Directions for this task:
From the line with "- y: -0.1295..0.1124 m" to the line with "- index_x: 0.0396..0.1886", retype every line exactly, including those two, and leave out the rest of the data below.

--- Supplied information Enclosed Below ---

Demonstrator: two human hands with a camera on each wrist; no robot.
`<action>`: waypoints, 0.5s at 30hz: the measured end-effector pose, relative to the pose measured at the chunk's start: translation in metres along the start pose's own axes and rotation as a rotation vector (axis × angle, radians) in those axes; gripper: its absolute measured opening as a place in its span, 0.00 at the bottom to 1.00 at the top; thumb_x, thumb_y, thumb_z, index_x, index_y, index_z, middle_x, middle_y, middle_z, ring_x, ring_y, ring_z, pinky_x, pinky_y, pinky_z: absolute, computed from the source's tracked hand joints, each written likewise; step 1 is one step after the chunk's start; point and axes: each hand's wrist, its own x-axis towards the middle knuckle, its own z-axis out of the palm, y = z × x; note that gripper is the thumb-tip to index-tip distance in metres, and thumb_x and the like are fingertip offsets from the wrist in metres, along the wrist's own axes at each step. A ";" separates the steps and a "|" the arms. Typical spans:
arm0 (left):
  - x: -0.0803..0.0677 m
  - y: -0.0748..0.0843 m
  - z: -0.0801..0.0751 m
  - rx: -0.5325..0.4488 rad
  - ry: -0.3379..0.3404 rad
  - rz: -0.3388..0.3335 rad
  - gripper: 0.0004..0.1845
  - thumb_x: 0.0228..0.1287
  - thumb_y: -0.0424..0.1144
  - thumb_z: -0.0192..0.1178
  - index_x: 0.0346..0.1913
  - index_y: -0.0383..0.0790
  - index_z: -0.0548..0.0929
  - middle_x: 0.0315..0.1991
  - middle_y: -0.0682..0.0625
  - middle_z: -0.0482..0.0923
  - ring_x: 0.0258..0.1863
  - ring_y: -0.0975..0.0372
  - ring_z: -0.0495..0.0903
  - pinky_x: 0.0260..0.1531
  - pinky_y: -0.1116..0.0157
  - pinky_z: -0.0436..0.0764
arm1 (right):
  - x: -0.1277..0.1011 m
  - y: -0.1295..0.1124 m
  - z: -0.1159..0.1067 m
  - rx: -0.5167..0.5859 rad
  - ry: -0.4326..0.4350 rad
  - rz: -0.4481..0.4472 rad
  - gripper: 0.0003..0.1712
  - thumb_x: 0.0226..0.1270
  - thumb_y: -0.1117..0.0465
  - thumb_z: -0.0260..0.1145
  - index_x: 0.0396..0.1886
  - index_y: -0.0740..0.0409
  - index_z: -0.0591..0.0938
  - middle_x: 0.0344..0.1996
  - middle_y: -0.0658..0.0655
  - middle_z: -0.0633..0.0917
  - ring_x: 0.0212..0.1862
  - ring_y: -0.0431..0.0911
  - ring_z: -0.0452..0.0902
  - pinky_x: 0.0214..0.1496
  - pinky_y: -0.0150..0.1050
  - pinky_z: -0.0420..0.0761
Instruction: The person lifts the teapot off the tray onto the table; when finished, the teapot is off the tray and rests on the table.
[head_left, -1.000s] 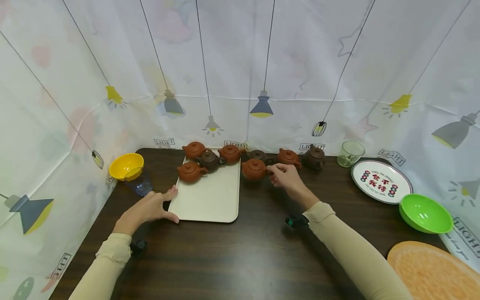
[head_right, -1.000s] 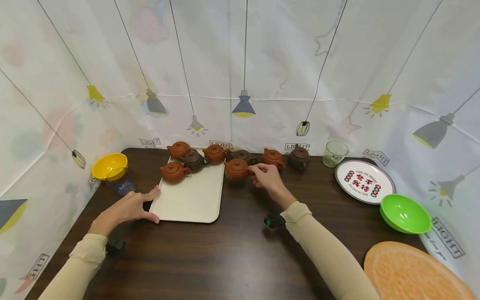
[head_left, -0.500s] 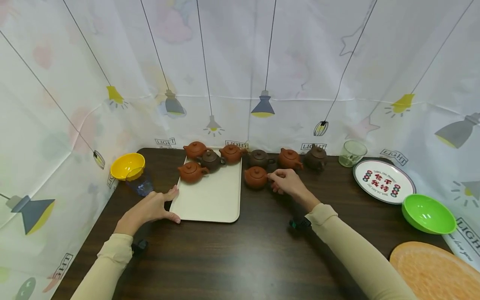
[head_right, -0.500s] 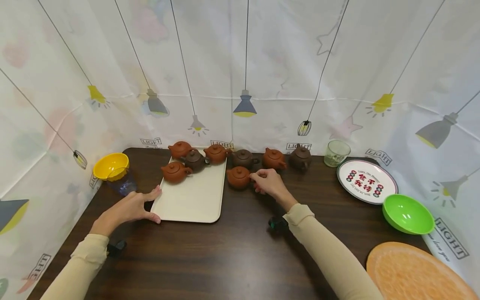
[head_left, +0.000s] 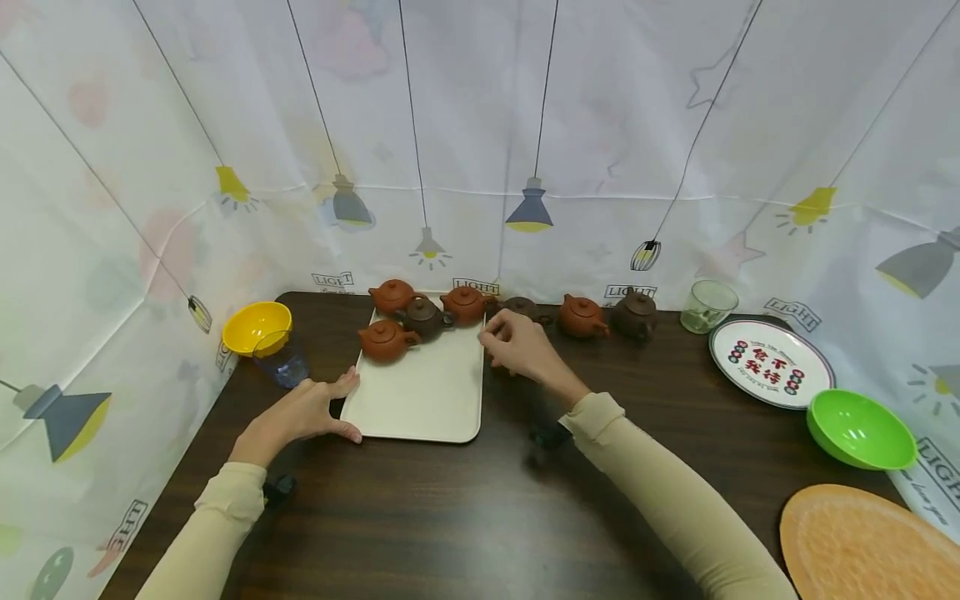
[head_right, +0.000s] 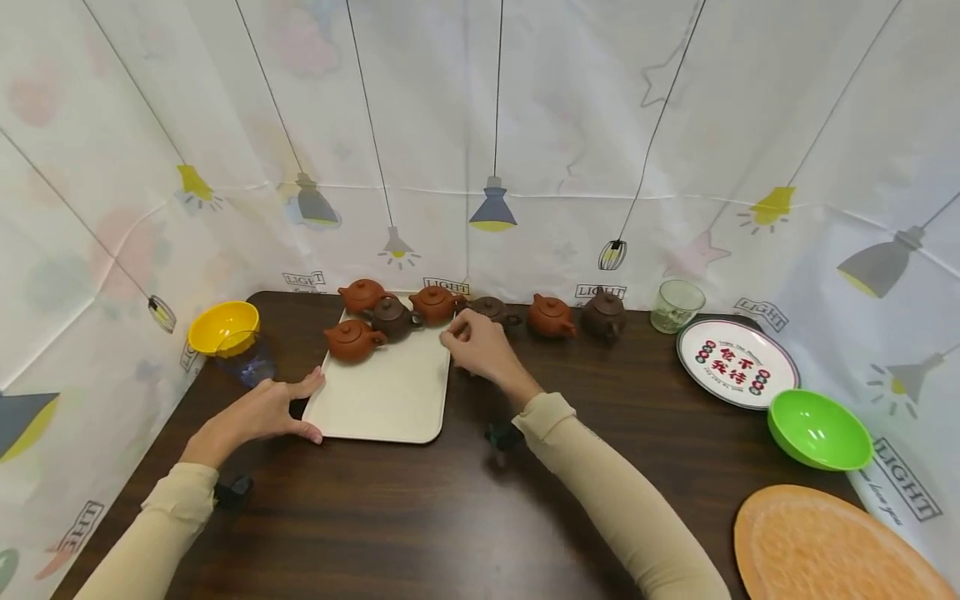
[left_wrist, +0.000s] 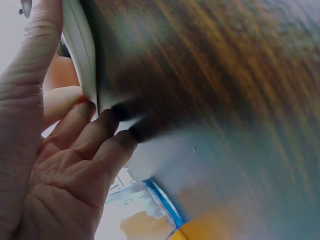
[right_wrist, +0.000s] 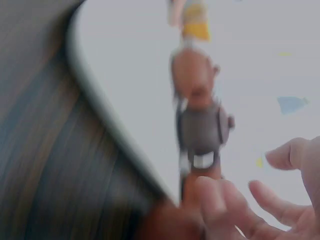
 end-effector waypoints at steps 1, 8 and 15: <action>0.000 -0.001 0.000 0.003 0.002 -0.002 0.61 0.55 0.67 0.76 0.81 0.30 0.65 0.77 0.32 0.66 0.63 0.39 0.84 0.66 0.44 0.82 | 0.005 -0.004 0.009 0.072 -0.043 0.009 0.17 0.81 0.48 0.62 0.56 0.54 0.82 0.46 0.67 0.91 0.42 0.62 0.90 0.38 0.54 0.90; -0.001 -0.002 0.000 -0.012 0.002 -0.001 0.61 0.55 0.66 0.76 0.80 0.29 0.65 0.77 0.31 0.66 0.68 0.36 0.79 0.67 0.43 0.81 | 0.037 -0.018 0.066 0.516 -0.228 0.171 0.27 0.85 0.47 0.61 0.73 0.56 0.75 0.66 0.72 0.81 0.60 0.65 0.87 0.48 0.48 0.93; 0.000 -0.001 0.002 -0.029 -0.002 -0.023 0.61 0.54 0.67 0.76 0.81 0.32 0.65 0.78 0.32 0.66 0.70 0.37 0.78 0.69 0.43 0.80 | 0.059 -0.028 0.100 0.627 -0.254 0.230 0.28 0.87 0.46 0.58 0.73 0.61 0.76 0.66 0.71 0.81 0.63 0.63 0.86 0.56 0.49 0.92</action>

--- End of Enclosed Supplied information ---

Task response:
  - y: -0.1295..0.1124 m
  - z: -0.1159..0.1067 m
  - rx: -0.5167..0.5859 rad
  - ry: -0.4326..0.4350 rad
  - rz: -0.4481..0.4472 rad
  - gripper: 0.0003..0.1712
  - thumb_x: 0.0226..0.1270
  - thumb_y: -0.1117..0.0465
  - thumb_z: -0.0260..0.1145
  - index_x: 0.0396..0.1886

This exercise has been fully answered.